Mr Penfold went on to discuss more specific groups of attackers with organisations such as Fancy Bear and Fancy Lazarus who have been more prolific over the last two years. These groups more recent attacks have been specifically targeted to organisations that are more likely to make payments. Mr Penfold concluded by reminding the audience that the important thing to do is to never pay the ransom and pre-empting attacks with cyber protection is also important to mitigate risks.
The challenge of policing cybercrime in an ever-changing online landscape
Simon Newman, Head of Cyber and Business Services at PCPI, took the virtual stage next and spoke about how the PCPI is working to reduce and police DDoS attacks. He noted that underreporting of these crimes is still a big issue, especially when relating to cybercrime, as only 1.7% of cybercrime is reported to the police. This is despite the fact cybercrime is on the rise with an 85% increase since 2019.

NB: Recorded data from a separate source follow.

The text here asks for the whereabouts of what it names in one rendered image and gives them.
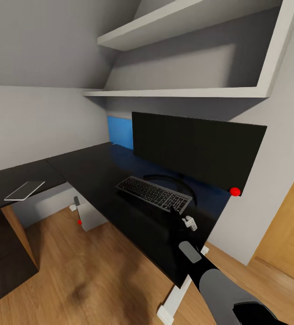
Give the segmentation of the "keyboard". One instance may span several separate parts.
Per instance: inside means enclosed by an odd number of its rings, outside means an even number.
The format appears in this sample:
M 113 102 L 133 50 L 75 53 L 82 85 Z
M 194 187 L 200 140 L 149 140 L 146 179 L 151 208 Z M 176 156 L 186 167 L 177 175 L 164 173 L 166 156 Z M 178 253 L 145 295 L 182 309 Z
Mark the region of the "keyboard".
M 157 184 L 130 176 L 118 184 L 116 188 L 123 190 L 141 200 L 155 205 L 169 213 L 173 206 L 181 215 L 192 197 L 176 192 L 174 190 L 159 186 Z

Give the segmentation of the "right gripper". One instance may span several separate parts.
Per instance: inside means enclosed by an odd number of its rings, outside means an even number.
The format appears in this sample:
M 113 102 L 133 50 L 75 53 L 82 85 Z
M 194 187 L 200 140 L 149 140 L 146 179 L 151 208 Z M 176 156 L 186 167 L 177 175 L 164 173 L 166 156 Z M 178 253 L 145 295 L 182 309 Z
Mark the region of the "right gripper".
M 176 234 L 180 230 L 187 230 L 186 224 L 181 218 L 179 212 L 176 212 L 174 207 L 171 207 L 171 214 L 169 215 L 169 219 L 172 223 L 173 232 Z

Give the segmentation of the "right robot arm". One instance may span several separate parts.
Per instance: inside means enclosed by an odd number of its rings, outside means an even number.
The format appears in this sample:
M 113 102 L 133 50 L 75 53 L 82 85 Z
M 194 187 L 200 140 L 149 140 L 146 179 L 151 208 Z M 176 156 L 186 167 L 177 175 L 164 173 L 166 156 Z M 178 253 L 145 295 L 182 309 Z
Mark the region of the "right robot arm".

This means that the police are only seeing the tip of the iceberg in terms of criminal activity online. However, it is important that the police know as much as possible about crimes being committed. Police rely heavily on the information that they receive from victims to be able to properly tackle the issues facing the public but the lack of reporting leaves them often playing catch up. These issues are now beginning to be tackled by governments across the world to address the challenges faced by law enforcement such as resources, complexity of the issue, jurisdiction and the age of the offender which often means they’re too young to be prosecuted in criminal court.
The possible implications businesses face following a successful attack
In the final session of the afternoon Leonard Scudder, Partner at Berkeley Rowe International Lawyers, started by reaffirming Simon’s perspective on the challenges associated with prosecuting minors and identifying suspects from a legal standpoint, which means there is little to deter them from committing further crimes in the future.
Leonard then went on to make the distinction between cyber-dependent crimes such as phishing, and cyber-enabled crimes involving the misuse of personal information. He further analysed the differences between unauthorised access through hacking and disruptive attacks, under which DDoS attacks fall under.
While large breaches are highly publicised, Leonard pointed out it is often the smaller players that are the most heavily affected. Despite this, only 14% of businesses targeted by DDoS attacks had taken any measures to prevent it from happening. Most attacks end up costing businesses £150,000 which for a small business could be fatal.
Leonard emphasises that the best way to prevent these kinds of attacks is proper training for staff to stop them from making the errors that allow attacks to infiltrate a business. Other prevention methods are to properly fund security and tech and to have dedicated teams to tackle cybercrime.
The rising threat of DDoS attacks is something that businesses can no longer ignore. Doing so leaves them open to attacks that are potentially fatal to them as a business. By implementing proper training and investing in cyber resilience technology they are able to keep their assets safe and avoid large scale disruption to their business.